The first being August, from Sara Gruen's Water for Elephants. I don't care that he got what he deserved in the end, I would still like to go a round with him for everything he put those poor animals through. Every time I read that book, and it is one of my favourites, it absolutely breaks my heart and makes my blood boil at the horrific things he does to the animals. It's a credit to Gruen's writing, but I absolutely despise him as a character. He has zero good qualities and is rotten to the core. I was more joyful than I should have been when he met his gory demise!

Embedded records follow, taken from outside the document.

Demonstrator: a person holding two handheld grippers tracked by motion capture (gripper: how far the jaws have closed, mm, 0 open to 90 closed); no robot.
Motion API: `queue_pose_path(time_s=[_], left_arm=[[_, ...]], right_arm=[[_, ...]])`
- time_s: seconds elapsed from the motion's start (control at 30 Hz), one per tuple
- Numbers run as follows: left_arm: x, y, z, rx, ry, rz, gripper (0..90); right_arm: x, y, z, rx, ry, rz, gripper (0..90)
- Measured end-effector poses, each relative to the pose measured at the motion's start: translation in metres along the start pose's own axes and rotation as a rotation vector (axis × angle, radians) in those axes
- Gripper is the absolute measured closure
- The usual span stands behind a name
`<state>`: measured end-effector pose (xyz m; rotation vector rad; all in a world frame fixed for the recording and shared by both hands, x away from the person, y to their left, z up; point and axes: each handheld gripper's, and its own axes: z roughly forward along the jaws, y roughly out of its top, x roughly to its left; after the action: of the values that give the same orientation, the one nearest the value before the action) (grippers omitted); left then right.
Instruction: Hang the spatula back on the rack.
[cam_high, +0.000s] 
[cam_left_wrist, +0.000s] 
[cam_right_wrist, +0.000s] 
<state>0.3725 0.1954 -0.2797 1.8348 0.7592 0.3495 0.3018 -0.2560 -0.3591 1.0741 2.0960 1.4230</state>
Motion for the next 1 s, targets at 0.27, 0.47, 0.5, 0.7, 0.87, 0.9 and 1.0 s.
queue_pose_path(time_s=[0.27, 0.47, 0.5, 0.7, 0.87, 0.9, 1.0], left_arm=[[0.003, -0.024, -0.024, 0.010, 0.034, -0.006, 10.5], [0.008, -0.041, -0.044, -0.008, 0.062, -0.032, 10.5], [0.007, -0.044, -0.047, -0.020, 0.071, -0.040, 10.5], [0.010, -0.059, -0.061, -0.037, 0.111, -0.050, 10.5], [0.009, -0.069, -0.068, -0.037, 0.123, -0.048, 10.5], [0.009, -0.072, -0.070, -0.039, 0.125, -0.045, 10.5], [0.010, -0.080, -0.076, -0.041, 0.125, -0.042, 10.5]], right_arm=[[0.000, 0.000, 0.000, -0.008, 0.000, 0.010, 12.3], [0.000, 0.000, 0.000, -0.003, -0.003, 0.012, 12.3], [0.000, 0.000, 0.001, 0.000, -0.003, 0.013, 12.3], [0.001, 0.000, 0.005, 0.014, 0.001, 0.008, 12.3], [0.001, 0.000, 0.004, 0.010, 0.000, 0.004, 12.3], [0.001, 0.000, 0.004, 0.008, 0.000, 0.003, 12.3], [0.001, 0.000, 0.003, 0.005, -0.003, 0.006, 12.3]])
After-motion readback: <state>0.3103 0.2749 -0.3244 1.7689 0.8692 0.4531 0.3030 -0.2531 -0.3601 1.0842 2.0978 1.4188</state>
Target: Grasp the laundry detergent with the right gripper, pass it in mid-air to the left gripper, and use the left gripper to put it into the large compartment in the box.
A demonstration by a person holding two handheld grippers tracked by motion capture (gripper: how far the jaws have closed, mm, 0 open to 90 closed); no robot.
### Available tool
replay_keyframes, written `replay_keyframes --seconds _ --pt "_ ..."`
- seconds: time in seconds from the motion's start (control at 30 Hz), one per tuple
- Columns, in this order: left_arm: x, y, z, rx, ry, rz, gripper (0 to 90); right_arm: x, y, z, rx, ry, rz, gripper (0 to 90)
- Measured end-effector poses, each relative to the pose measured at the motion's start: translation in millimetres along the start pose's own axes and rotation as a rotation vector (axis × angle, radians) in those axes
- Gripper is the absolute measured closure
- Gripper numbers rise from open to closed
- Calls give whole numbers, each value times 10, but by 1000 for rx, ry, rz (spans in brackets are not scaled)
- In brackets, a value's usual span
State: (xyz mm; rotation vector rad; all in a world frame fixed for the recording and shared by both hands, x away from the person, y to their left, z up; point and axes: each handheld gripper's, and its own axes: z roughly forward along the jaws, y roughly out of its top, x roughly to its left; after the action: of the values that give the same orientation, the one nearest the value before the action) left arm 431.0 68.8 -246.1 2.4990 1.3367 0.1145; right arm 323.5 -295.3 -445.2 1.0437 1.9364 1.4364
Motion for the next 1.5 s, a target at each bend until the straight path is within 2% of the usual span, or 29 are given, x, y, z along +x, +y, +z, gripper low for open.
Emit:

Second has to be Daisy from F. Scott Fitzgerald's The Great Gatsby. This one might be over said, so I apologise, but she just irks me so much. I don't believe she ever would have left Tom, or her daughter, for one second. She was just bored and wanted to play, but she dragged so many other people into it and ruined lives. I know Gatsby wasn't exactly moral but he didn't deserve to be blamed or to die. Daisy did so many terrible things, and she got away with almost every single one, while two other people ended up dead. All for her to still be absolutely miserable and dissatisfied, just as she was at the start of the narrative. She sucks and, quite honestly, I hate her. She definitely deserves a good talking to. Or possibly arresting...


Thirdly, Pumpkin from Memoirs of a Geisha. I'm not angry with her, I'm disappointed. Her betrayal of Sayuri just breaks my heart. Neither are perfect, but Sayuri trusted Pumpkin and tried to be as kind to her as she could, even covering for her, and she still got it thrown back in her face. All Sayuri needed was a friend to lean on and she couldn't even trust the only one she'd known since she arrived in Kyoto. I'd just love to sit Pumpkin down and ask her what good it did her? Jealousy and cruelty did nothing good for her in the end, but friendship could have. She really had the potential to be a better person than the people who taught her, and she absolutely knew better, but she followed in their footsteps regardless. The disappointment still hurts now.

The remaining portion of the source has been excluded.